## [What you are asked to do]
When you reach the line in the data below that contains "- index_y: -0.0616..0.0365", please start repeating lines exactly, and stop after the line that contains "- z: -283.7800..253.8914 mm", repeating nothing else.

## [Entries taken from a collection]

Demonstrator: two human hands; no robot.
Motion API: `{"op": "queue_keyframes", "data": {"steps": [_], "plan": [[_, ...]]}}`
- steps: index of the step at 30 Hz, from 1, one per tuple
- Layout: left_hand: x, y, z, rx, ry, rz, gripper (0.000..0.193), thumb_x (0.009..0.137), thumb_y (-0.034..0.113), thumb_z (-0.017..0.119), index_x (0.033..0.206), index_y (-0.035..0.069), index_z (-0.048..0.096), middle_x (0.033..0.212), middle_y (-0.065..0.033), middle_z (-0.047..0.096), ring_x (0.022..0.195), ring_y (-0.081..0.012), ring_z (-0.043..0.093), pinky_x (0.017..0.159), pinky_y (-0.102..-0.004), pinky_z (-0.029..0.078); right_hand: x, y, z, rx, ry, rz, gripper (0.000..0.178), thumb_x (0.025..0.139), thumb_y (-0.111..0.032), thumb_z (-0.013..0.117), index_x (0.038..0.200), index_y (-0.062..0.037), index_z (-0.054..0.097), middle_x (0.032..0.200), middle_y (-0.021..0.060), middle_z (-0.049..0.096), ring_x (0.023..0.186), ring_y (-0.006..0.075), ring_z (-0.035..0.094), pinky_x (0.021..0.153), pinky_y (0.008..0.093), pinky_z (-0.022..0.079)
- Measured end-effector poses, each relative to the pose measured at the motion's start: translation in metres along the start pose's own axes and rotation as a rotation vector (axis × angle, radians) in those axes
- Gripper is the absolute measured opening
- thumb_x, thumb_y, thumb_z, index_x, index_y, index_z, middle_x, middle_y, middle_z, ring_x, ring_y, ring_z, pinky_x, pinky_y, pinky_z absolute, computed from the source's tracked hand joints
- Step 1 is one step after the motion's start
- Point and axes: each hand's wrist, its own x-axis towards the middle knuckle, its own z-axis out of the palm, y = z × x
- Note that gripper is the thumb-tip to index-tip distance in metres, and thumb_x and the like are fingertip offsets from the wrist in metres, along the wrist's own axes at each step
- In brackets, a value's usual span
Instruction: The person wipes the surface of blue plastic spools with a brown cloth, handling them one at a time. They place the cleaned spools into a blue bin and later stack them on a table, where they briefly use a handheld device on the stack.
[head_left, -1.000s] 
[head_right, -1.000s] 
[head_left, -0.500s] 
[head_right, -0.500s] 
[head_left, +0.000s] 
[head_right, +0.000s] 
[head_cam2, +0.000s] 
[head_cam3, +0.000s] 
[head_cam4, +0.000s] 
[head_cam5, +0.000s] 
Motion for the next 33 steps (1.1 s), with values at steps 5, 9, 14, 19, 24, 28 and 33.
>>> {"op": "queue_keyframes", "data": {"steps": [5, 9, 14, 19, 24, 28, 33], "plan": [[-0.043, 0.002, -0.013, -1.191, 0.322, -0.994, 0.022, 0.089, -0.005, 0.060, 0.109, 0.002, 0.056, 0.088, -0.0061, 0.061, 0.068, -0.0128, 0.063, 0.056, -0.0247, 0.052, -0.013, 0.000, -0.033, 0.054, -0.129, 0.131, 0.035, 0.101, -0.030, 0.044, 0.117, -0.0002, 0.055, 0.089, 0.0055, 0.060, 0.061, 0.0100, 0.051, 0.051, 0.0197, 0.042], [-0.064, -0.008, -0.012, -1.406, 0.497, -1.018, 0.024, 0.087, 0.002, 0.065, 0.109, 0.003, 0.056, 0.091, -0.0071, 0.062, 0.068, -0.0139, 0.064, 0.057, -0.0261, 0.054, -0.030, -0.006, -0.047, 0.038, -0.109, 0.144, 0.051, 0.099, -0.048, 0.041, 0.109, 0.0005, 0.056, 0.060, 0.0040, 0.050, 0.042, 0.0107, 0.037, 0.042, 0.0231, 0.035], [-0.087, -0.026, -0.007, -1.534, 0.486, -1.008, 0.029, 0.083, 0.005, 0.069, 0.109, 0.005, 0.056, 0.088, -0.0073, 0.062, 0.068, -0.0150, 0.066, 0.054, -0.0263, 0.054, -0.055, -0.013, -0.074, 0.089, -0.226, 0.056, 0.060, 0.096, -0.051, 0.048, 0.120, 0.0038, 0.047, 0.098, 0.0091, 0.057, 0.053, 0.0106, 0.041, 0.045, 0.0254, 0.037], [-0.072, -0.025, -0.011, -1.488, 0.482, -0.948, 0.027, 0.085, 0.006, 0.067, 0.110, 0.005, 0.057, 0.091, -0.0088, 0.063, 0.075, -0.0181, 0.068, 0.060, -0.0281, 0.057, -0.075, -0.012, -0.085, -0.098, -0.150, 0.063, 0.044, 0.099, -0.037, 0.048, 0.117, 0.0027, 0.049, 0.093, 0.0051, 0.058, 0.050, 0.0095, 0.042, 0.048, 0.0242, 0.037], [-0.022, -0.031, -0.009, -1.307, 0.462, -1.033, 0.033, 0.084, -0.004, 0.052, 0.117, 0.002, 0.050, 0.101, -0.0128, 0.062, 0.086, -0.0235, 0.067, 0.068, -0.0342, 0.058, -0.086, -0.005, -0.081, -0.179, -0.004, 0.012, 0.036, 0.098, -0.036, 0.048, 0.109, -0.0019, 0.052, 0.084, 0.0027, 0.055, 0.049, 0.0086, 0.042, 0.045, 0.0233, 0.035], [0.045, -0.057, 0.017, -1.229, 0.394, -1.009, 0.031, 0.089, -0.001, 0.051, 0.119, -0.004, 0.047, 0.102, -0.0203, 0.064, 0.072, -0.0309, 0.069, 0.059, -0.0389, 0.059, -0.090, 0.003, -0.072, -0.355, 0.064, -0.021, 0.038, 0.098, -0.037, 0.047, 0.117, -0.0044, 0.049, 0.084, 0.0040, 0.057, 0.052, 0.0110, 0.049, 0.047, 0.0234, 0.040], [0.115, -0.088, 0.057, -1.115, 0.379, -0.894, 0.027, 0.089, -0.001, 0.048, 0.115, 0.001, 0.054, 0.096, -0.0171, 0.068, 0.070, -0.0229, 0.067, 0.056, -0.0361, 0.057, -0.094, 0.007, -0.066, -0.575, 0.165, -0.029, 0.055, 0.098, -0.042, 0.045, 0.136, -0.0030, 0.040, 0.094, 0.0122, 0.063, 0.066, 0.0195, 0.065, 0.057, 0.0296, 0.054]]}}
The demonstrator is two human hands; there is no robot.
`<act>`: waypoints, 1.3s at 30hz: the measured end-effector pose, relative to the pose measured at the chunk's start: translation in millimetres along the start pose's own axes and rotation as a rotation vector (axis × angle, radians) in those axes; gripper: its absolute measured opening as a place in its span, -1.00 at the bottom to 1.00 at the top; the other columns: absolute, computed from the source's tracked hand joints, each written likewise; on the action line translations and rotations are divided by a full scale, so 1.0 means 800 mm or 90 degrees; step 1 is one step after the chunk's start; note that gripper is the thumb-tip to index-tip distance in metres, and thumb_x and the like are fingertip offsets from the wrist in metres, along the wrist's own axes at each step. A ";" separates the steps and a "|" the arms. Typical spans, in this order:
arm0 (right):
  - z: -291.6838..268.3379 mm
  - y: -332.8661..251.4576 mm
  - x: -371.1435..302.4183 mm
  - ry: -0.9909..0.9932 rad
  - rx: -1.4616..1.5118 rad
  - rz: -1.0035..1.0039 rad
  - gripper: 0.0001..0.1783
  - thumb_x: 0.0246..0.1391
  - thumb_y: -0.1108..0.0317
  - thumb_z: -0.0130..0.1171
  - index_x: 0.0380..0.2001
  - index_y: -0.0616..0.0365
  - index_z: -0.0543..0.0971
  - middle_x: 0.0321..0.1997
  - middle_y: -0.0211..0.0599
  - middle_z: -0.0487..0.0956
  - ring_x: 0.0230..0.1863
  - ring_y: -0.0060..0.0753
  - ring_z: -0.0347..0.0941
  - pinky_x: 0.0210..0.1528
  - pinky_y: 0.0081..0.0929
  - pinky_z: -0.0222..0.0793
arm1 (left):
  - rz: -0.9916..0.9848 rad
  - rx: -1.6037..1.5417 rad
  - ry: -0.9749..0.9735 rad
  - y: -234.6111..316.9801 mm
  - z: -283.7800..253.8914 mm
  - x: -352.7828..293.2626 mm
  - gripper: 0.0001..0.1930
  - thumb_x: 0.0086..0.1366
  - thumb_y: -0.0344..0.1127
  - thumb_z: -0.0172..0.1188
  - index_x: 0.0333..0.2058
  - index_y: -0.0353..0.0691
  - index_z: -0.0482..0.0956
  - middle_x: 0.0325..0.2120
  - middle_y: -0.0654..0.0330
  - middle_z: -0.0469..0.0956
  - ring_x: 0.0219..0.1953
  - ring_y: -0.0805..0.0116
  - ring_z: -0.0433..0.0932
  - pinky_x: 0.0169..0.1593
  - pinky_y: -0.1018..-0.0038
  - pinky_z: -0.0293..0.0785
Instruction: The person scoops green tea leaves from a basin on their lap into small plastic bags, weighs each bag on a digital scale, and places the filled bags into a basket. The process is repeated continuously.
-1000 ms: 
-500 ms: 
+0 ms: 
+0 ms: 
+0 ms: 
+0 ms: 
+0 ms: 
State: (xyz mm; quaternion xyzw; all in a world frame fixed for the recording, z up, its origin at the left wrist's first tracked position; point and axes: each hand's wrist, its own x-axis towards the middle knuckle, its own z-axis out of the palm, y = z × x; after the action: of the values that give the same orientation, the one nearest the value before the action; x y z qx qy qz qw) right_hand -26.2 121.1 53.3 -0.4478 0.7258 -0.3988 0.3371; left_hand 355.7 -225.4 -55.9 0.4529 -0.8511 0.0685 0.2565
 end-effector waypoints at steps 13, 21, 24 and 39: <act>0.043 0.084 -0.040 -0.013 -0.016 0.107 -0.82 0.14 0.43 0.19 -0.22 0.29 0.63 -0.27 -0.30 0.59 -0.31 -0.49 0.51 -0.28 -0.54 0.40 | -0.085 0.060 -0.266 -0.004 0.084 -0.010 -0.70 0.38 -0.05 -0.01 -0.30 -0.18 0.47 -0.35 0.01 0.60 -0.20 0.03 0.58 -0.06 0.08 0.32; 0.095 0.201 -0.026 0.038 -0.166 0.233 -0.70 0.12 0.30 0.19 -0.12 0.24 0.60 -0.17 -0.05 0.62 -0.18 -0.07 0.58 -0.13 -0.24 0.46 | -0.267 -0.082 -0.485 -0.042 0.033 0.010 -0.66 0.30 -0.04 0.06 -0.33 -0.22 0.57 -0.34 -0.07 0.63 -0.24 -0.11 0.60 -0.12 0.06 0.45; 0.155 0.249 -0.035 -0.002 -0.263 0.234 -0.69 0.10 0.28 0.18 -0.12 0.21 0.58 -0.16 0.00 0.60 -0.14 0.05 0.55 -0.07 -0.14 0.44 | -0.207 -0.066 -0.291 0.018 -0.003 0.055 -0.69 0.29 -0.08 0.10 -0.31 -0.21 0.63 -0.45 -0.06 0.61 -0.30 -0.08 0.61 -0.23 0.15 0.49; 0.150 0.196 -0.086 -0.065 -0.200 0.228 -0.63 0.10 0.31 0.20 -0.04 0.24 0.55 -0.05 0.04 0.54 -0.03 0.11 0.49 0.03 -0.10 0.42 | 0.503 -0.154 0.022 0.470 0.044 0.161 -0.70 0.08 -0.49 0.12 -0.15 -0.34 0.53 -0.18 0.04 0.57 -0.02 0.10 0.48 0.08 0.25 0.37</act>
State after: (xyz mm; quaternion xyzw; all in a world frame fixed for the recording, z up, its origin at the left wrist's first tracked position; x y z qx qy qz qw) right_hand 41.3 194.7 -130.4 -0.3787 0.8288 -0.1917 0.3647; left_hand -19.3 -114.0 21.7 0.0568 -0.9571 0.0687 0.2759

## [Response box]
  - index_y: -0.0616..0.0365
  - index_z: -0.0543..0.0971
  - middle_x: 0.0321..0.1997
  - middle_y: -0.0211..0.0599
  - middle_z: -0.0487..0.0956
  - ring_x: 0.0230..0.1863
  - ring_y: -0.0060..0.0753
  - ring_z: -0.0347..0.0941
  - pinky_x: 0.0210..0.1528
  - pinky_y: 0.0081..0.0929
  - pinky_z: -0.0222..0.0793
arm1 (left):
  - rz: -0.9916..0.9848 rad
  - rx: -1.6037..1.5417 rad
  - ry: -0.9749..0.9735 rad
  - y: -234.6111..316.9801 mm
  - z: -283.7800..253.8914 mm

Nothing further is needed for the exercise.